Увы! все эти вопросы оставались без ответа.

У Чеботаевых все то же: тот же массивный дом, та же неподвижность комнат, обстановки, хозяев,— словно вчера еще только уехал от них в последний раз с ощущением полной сытости от долгого гощения.

Но и чувствуется здесь черноземная, здоровая, честная сила.

И весь кружок Чеботаева, съехавшийся как раз в мой приезд, такой же: может быть, и простые и прозаичные люди, без горизонтов, с изъянами по части образования, но безусловно порядочные. И, конечно, эта партия выше интригано-шалопайной проскуринской партии.

Все это так, и тем не менее я подавлен и сильнее, чем раньше, я чувствую отсутствие связующих меня с деревней элементов.

За обедом Чеботаев, провозглашая и за меня тост, назвал меня по поводу моих железнодорожных дел даже Скобелевым.

— Вам, батюшка, и книги там в руки,— говорил он,— дай вам бог всяких там успехов и только, ради бога, вы не принимайтесь опять за хозяйство...

И, когда приятельский хохот всех покрыл его слова, он сам хохотал и, поворачиваясь ко всем, твердил весело:

— А? Что? Ради бога, не принимайтесь вы только за наше дело... Будьте министром, первым человеком, но ради бога... Объять необъятное — невозможно, коемуждо свое... Деревня, батюшка, наше дело, простое, дело веков, сиди и прислушивайся, как трава растет... А что? Ей-богу...

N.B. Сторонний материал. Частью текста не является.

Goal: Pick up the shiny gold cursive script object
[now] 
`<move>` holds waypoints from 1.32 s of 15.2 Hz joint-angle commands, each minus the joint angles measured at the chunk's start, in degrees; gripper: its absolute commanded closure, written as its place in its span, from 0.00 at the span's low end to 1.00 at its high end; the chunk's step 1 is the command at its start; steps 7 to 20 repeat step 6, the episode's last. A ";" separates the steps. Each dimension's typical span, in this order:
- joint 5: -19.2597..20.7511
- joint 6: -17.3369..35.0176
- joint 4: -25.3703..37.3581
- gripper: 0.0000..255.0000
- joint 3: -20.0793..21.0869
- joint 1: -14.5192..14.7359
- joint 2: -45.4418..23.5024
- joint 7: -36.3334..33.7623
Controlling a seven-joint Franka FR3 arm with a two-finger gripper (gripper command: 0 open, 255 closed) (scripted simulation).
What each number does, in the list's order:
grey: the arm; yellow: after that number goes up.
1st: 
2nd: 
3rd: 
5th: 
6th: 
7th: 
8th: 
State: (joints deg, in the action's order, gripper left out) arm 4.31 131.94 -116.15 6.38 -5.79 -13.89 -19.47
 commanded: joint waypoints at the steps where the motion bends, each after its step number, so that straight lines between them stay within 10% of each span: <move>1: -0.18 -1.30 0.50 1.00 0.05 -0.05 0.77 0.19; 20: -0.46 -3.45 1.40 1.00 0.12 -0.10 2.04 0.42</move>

И дружеские голоса кричали мне:

— Прав, тысячу раз прав он,— уезжайте!

С этим и выпроводили меня от Чеботаева.

VII

Пять лет я отсутствовал и возвратился в свою губернию в начале зимы голодного 1891 года.

Рано покинули перелетные птицы мертвые поля в тот год, и с каким-то зловещим напряженным молчанием стояли они, пока не покрылись белыми, как саван, сугробами снега. За этими сугробами уже притаился голодный тиф и страшными глазами высматривал свои жертвы.

Пустотой веяло от губернского города.

Не было прежнего оживления, и в перспективах улиц уныло рисовались только редкие извозчики в напрасном ожидании куда-то вдруг исчезнувших седоков, да проходили по панелям, группами и в одиночку, с женами и детьми, деревенские обитатели, растерянные, с вытянутыми лицами, блуждающими ищущими взглядами и в то же время с удовлетворением, говорящим о том, что вот они все-таки вырвались каким-то чудом из тех сугробов и теперь здесь среди богатого города, среди живых людей, которые не дадут им умереть голодной смертью.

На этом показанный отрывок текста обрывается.